Thank you. Makes you wonder why the Kitchener method is so often taught and used for grafting. This looks so much simpler and it is really the same result.


----------



## mrleese (May 25, 2013)

Thanks for the link. Wonder which is better when doing a sock? I always have to look up the kitchener stitch. I never can remember how to do it. I probably would also have to look this method up too.


----------



## fergablu2 (Apr 30, 2011)

Interesting, but I think I'll stick with Kitchener for my socks knit on size 00 don's.


----------



## knitterforever (Jan 26, 2011)

Thank you. I like it.


----------



## abc123retired (Nov 1, 2011)

Thanks! Bookmarking this...


----------



## patocenizo (Jun 24, 2011)

Thanks!


----------



## lcunitz (Sep 1, 2014)

This is so intuitive and so much simpler than kitchener. I'm wondering what the benefit of kitchener over flat grafting since that is so much more common.


----------



## Charlotte80 (Jan 24, 2011)

Thank you so much for posting this, I am going to start a pair of socks today so I can practice using this method.


----------



## tvarnas (Apr 18, 2013)

I have had no success with Kitchener but this makes sense. Will definitely try it. Thanks


----------



## ijfranklin (Apr 17, 2011)

Thanks for the link. I always have problems with Kitchener but think I can follow this.


----------



## willi66 (Aug 30, 2012)

Thanks for sharing


----------



## MarilynKnits (Aug 30, 2011)

This is so beautifully invisible! Thank you for the link.



baglady1104 said:


> http://www.youtube.com/watch?v=vWJzErobQmc
> 
> In case you missed this when it was shared before, here it is again. It is Cheryl Brunet's method of joining live stitches, so much easier and faster than Kitchener stitch.


----------



## flyssie (Jun 30, 2011)

Thank you for sharing - it does look a whole lot easier than Kitchener. I wonder how you could use it for rib stitch though??


----------



## flyssie (Jun 30, 2011)

Thank you for sharing - it does look a whole lot easier than Kitchener. I wonder how you could use it for rib stitch though??


----------



## czechmate (Jun 17, 2011)

wow I needed that Thanx


----------



## baglady1104 (Apr 10, 2011)

flyssie said:


> Thank you for sharing - it does look a whole lot easier than Kitchener. I wonder how you could use it for rib stitch though??

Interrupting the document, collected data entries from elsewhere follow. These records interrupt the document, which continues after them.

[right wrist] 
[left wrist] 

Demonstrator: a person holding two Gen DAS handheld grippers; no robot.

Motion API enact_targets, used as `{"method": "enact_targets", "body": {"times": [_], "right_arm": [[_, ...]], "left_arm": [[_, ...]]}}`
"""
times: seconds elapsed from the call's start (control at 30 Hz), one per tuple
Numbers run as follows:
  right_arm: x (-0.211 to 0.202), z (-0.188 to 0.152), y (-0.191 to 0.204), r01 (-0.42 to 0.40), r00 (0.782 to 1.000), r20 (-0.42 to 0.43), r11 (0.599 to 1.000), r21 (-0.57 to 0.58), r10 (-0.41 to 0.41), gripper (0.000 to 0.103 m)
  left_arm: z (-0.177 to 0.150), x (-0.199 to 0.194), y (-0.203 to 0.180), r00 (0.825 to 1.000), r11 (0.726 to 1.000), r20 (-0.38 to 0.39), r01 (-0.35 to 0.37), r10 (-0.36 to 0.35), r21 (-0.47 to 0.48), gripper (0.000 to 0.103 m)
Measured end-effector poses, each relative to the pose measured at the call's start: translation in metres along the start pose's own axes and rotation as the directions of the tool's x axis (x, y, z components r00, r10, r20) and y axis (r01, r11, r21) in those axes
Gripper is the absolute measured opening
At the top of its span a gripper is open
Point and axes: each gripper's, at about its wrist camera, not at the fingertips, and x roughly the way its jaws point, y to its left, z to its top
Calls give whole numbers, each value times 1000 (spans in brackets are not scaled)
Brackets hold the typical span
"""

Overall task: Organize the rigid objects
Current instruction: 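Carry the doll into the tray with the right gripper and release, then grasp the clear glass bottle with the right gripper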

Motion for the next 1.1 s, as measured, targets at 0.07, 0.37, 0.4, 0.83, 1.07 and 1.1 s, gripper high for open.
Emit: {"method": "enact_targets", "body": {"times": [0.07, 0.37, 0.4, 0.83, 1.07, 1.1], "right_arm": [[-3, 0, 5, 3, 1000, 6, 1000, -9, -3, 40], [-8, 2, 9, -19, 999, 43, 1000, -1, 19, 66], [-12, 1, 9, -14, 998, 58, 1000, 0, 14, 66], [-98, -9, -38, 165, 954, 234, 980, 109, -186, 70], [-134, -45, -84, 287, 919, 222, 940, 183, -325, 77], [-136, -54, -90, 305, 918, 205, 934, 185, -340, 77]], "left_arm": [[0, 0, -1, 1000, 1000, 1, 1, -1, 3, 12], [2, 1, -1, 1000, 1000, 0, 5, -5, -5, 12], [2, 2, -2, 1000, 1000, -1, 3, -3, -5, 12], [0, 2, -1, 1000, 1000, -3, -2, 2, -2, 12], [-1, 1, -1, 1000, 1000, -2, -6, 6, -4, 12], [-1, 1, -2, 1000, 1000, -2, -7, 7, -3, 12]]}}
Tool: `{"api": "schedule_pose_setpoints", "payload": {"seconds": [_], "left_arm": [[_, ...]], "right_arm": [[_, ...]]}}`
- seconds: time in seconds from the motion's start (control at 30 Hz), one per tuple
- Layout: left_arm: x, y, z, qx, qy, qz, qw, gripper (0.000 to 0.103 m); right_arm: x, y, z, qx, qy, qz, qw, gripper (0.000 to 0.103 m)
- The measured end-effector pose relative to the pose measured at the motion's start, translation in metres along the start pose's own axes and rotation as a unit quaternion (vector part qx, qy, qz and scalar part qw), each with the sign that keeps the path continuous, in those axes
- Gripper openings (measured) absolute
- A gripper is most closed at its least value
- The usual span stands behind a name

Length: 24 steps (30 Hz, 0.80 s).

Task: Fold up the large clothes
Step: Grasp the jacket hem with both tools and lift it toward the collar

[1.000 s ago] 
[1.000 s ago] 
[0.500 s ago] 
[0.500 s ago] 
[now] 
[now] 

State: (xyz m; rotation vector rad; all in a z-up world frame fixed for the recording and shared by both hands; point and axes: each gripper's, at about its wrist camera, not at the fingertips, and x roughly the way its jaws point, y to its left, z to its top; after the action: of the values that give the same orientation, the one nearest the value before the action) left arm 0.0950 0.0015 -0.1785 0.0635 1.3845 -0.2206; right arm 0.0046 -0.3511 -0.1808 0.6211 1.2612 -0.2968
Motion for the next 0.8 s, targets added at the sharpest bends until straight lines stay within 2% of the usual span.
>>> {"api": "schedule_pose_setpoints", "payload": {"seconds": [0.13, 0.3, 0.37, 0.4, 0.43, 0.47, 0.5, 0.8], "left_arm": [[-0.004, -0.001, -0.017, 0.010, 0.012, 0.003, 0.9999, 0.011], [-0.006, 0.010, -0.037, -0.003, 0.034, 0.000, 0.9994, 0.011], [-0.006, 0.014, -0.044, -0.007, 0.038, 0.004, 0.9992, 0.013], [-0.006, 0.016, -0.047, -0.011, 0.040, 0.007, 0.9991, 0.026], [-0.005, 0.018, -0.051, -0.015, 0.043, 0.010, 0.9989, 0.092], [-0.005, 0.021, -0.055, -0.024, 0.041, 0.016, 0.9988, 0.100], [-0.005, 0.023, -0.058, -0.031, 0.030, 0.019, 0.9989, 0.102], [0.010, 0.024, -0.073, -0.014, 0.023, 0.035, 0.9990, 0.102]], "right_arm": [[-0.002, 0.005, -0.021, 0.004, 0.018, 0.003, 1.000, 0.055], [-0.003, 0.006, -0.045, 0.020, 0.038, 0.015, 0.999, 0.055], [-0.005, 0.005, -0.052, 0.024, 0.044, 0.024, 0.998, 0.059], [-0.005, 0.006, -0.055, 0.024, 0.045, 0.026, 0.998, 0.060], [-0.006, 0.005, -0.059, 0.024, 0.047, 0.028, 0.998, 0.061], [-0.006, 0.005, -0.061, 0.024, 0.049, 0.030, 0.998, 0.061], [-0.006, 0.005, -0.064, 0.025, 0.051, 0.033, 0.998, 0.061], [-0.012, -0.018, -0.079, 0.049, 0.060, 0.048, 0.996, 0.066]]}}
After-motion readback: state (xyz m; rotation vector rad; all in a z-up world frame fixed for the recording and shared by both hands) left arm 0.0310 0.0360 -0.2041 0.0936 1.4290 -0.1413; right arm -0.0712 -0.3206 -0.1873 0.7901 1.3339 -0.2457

Hmmm, good question. Duplicate stitch? There are some tutorials on You Tube.


----------



## sheb61 (Apr 29, 2015)

Thanks so much for this link!


----------



## knitterforever (Jan 26, 2011)

Good question about doing it with rib.


----------



## Sherryvdb (Jul 26, 2015)

this is how I connect the shoulders of my sweaters. you don't have a seam that way.


----------



## SallieH (Oct 20, 2014)

Sherryvdb said:


> this is how I connect the shoulders of my sweaters. you don't have a seam that way.


Great idea for sweaters!


----------



## WindingRoad (May 7, 2013)

baglady1104 said:


> http://www.youtube.com/watch?v=vWJzErobQmc
> 
> In case you missed this when it was shared before, here it is again. It is Cheryl Brunet's method of joining live stitches, so much easier and faster than Kitchener stitch.


Wow that is niffy. Book marked and I would use this one.


----------



## ginnyfloyd (Jul 22, 2012)

baglady1104 said:


> http://www.youtube.com/watch?v=vWJzErobQmc
> 
> In case you missed this when it was shared before, here it is again. It is Cheryl Brunet's method of joining live stitches, so much easier and faster than Kitchener stitch.


Thanks 🙋


----------



## JoRae (Feb 5, 2013)

Thanks for sharing. This looks pretty easy to remember. I have a pair of socks on needles. Will definitely try this.


----------



## BoBeau (Feb 18, 2011)

If you look very carefully at the first couple stitches she does, the stitches are *twisted*. She is right that you should learn to 'read' your stitches.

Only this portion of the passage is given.